◆ Task requirements
Lift out all lines below that contain "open".

======== Records ========

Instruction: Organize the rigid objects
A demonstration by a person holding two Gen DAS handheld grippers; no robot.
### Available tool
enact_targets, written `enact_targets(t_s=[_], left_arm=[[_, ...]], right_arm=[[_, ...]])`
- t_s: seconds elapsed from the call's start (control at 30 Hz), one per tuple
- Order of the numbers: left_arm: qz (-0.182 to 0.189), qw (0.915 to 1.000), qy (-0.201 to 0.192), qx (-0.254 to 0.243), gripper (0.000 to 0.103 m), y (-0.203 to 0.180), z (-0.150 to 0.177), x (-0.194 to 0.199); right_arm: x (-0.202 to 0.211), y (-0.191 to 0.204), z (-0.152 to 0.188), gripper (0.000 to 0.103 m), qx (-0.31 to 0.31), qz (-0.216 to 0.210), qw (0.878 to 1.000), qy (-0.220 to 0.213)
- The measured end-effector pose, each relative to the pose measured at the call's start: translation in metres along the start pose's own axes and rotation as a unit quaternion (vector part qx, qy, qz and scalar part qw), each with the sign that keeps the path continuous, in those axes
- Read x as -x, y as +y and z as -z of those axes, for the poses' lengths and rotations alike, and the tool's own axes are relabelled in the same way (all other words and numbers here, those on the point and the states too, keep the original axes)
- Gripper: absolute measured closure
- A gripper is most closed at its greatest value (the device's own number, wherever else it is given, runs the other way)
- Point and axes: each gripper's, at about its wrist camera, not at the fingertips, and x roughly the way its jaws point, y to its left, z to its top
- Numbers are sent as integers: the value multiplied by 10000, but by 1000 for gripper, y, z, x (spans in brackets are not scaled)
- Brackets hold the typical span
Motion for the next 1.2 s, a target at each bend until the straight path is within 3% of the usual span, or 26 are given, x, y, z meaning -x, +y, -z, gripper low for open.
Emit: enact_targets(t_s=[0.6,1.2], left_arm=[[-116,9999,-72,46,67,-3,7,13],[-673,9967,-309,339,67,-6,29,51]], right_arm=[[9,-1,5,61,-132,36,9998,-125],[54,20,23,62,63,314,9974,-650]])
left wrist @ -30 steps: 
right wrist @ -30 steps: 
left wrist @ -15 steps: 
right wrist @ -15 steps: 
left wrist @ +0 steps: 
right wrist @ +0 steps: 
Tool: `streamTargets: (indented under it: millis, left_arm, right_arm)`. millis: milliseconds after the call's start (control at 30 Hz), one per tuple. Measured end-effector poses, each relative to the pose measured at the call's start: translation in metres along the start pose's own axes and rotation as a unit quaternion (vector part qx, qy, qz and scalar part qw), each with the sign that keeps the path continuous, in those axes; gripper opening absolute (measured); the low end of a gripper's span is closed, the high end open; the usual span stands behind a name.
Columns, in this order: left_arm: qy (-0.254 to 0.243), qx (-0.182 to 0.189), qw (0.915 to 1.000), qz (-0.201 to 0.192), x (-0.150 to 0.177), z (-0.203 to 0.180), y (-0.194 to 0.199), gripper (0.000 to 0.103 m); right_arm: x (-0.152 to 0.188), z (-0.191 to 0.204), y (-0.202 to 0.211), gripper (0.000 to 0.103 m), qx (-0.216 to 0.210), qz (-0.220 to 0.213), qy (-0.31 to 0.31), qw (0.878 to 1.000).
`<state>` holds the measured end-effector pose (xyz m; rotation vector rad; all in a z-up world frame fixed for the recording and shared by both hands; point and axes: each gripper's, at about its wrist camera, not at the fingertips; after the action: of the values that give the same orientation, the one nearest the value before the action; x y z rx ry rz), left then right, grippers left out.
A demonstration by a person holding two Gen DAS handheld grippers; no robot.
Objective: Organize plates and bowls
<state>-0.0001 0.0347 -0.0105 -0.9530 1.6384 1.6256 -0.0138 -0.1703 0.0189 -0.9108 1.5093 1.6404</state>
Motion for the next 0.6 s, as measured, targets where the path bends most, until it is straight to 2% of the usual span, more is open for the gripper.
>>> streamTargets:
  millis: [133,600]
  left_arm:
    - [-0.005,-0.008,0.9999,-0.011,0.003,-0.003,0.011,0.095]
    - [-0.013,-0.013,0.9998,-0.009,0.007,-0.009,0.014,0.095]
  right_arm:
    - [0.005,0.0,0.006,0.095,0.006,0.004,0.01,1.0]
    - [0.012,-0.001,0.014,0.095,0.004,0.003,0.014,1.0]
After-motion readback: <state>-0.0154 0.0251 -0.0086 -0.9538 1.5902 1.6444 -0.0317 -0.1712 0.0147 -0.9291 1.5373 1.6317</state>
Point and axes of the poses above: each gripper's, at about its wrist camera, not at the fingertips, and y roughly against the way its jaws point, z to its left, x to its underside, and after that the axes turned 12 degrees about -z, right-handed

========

◆ Worked solution
Motion for the next 1.2 s, a target at each bend until the straight path is within 3% of the usual span, or 26 are given, x, y, z meaning -x, +y, -z, gripper low for open.
Tool: `streamTargets: (indented under it: millis, left_arm, right_arm)`. millis: milliseconds after the call's start (control at 30 Hz), one per tuple. Measured end-effector poses, each relative to the pose measured at the call's start: translation in metres along the start pose's own axes and rotation as a unit quaternion (vector part qx, qy, qz and scalar part qw), each with the sign that keeps the path continuous, in those axes; gripper opening absolute (measured); the low end of a gripper's span is closed, the high end open; the usual span stands behind a name.
Motion for the next 0.6 s, as measured, targets where the path bends most, until it is straight to 2% of the usual span, more is open for the gripper.

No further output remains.